=== What is needed ===
Go through the entries one line at a time, and gather every line that has the word "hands".

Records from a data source
------------

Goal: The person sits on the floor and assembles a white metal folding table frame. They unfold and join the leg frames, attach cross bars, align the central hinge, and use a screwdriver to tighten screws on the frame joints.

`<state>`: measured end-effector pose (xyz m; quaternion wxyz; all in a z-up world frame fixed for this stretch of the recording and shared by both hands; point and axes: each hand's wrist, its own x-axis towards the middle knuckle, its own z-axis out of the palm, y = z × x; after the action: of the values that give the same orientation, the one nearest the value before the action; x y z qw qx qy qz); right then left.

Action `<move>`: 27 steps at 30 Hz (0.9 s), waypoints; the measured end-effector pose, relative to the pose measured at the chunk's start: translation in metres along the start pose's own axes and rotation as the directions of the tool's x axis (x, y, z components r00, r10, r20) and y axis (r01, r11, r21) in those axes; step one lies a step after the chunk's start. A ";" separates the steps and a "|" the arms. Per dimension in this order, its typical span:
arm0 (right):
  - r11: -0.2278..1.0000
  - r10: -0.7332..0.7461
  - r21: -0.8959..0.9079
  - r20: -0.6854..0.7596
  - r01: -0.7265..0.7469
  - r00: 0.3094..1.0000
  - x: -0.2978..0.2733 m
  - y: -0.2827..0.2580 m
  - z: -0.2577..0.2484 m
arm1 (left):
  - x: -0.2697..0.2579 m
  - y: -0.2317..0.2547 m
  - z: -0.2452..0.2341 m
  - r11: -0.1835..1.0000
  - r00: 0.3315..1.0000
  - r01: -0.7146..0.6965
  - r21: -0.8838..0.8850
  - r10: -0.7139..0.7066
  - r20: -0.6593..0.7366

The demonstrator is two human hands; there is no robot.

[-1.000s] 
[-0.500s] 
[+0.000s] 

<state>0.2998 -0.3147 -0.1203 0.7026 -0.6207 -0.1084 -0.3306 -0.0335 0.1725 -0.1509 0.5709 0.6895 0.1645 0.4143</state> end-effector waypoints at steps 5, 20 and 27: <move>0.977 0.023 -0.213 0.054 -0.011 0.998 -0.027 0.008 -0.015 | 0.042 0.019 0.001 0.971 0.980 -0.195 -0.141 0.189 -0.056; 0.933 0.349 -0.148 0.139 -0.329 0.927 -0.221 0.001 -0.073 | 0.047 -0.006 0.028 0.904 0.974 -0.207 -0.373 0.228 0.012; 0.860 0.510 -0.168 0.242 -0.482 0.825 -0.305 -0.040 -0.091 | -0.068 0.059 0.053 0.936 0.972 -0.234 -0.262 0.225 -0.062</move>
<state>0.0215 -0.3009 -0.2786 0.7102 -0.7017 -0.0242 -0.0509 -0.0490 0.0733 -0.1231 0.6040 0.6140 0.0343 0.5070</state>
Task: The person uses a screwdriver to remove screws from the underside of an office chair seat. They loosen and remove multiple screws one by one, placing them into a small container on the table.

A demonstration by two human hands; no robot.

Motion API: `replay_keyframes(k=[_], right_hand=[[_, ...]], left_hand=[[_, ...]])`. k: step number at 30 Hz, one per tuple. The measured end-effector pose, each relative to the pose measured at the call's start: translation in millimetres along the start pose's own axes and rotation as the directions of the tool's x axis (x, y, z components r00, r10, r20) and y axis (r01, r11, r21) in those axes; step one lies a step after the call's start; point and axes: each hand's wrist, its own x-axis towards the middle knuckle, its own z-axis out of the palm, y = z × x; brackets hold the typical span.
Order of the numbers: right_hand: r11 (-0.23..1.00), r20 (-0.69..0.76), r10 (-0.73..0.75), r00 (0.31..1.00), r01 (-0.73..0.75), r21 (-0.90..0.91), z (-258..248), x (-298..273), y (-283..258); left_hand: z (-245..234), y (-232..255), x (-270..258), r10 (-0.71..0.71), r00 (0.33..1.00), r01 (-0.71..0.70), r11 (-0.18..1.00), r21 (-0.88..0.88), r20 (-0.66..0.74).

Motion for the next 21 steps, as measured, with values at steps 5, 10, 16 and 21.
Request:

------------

=== Finished task ===
`<state>`: measured end-effector pose (xyz m; quaternion wxyz; all in a z-up world frame fixed for this stretch of the recording and shared by both hands; point and axes: each hand's wrist, its own x-axis towards the middle knuckle, its own z-axis out of the palm, y = z × x; after the action: of the values that give the same orientation, the one nearest the value before the action; x y z qw qx qy qz); right then left.
The demonstrator is two human hands; there is no robot.
A demonstration by two human hands; no robot.

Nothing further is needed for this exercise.